Compare adjusted FFMI first, then check the lean mass and target weight outputs.
This calculator provides estimates only. Body fat methods vary, so treat the result as a comparison tool rather than a diagnosis or exact lab measurement.
FFMI stands for Fat-Free Mass Index. It measures lean body mass relative to height. Think of it like BMI but it actually considers body composition, so it is a better measure for muscularity.
BMI only looks at the total weight, while FFMI focuses on how much muscle mass someone has at a given height.
What is FFMI?
The formula is very easy. You take the lean mass in kilos and divide it by the square of the height in metres. Lean mass is the total weight without the fat.
It covers muscles, bones, organs and water; so everything that is not fat. FFMI belongs to the group of body indexes, together with the well known BMI.
Researchers created it in the 1990s to control the muscular growth of bodybuilders and estimate if some use steroids. Bodybuilders use this index to compare themselves with others. It also helps estimate the muscular potential and find where you lack.
For the general population, normal FFMI is around 16 for women and 19 for men. Values of 22 are clearly above the average and probably cannot be reached without weightlifting. Above 23 without good genitcs or steroids is said to be almost impossible.
FFMI under 19 shows little muscle, 19 to 20 is normal amount, 21 to 24 is above average mass, and above 25 shows chemically improved muscularity through anabolic steroids.
The said natural limit of 25 is a common talking point. But the raw data do not fully support a hard limit at 25. That number was found after a bit arbitrary correction.

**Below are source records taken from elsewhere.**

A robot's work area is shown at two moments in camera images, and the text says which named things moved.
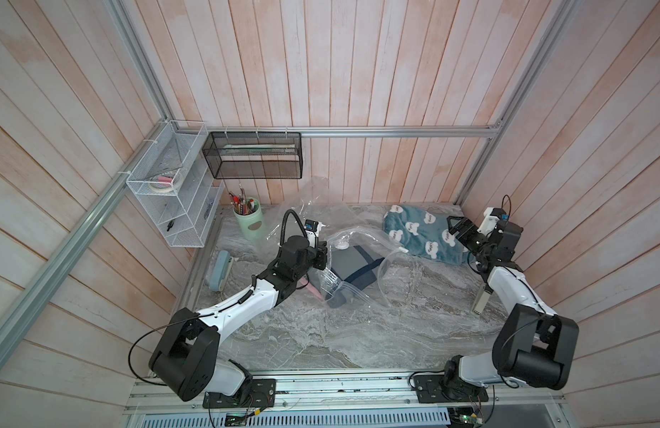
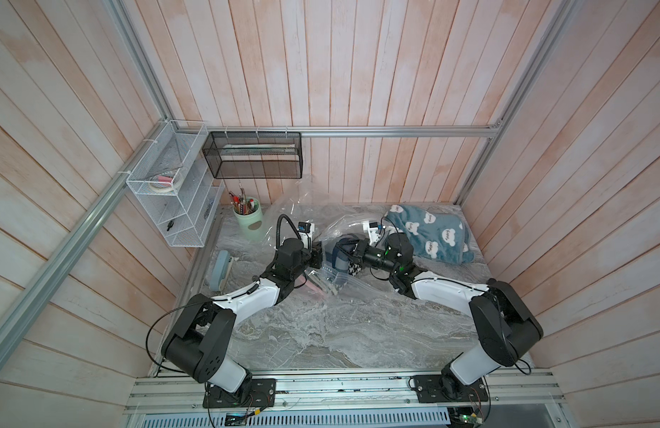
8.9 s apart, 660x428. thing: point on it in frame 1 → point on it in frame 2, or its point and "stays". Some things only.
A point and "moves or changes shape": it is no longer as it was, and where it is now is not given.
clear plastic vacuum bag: [358, 258] moves or changes shape
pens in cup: [242, 206] stays
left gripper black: [320, 253] stays
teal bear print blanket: [424, 233] stays
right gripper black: [464, 226] → [362, 251]
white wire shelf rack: [174, 183] stays
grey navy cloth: [352, 267] moves or changes shape
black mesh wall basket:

Some natural outliers reached 26, although almost no one arrives there. A natural FFMI of 26 puts you in the most exclusive genetic group. The current natural Olympia classic champion had FFMI of only 24.46 on show day after a refeed of carbohydrates.
One point to recall: FFMI works best with low body fat percentage, around 10% or less. The used fat measure commonly errs, especially on simple scales. Use various ways to estimate the fat and average them for a better result.
Even a good scale only alters FFMI by some tenths.
There is a normalized version of FFMI that corrects for height, because the original was calculated for men of 1.80 m. The normalized value gives a more accurate picture. During training for muscle and fatloss, increase of FFMI shows success.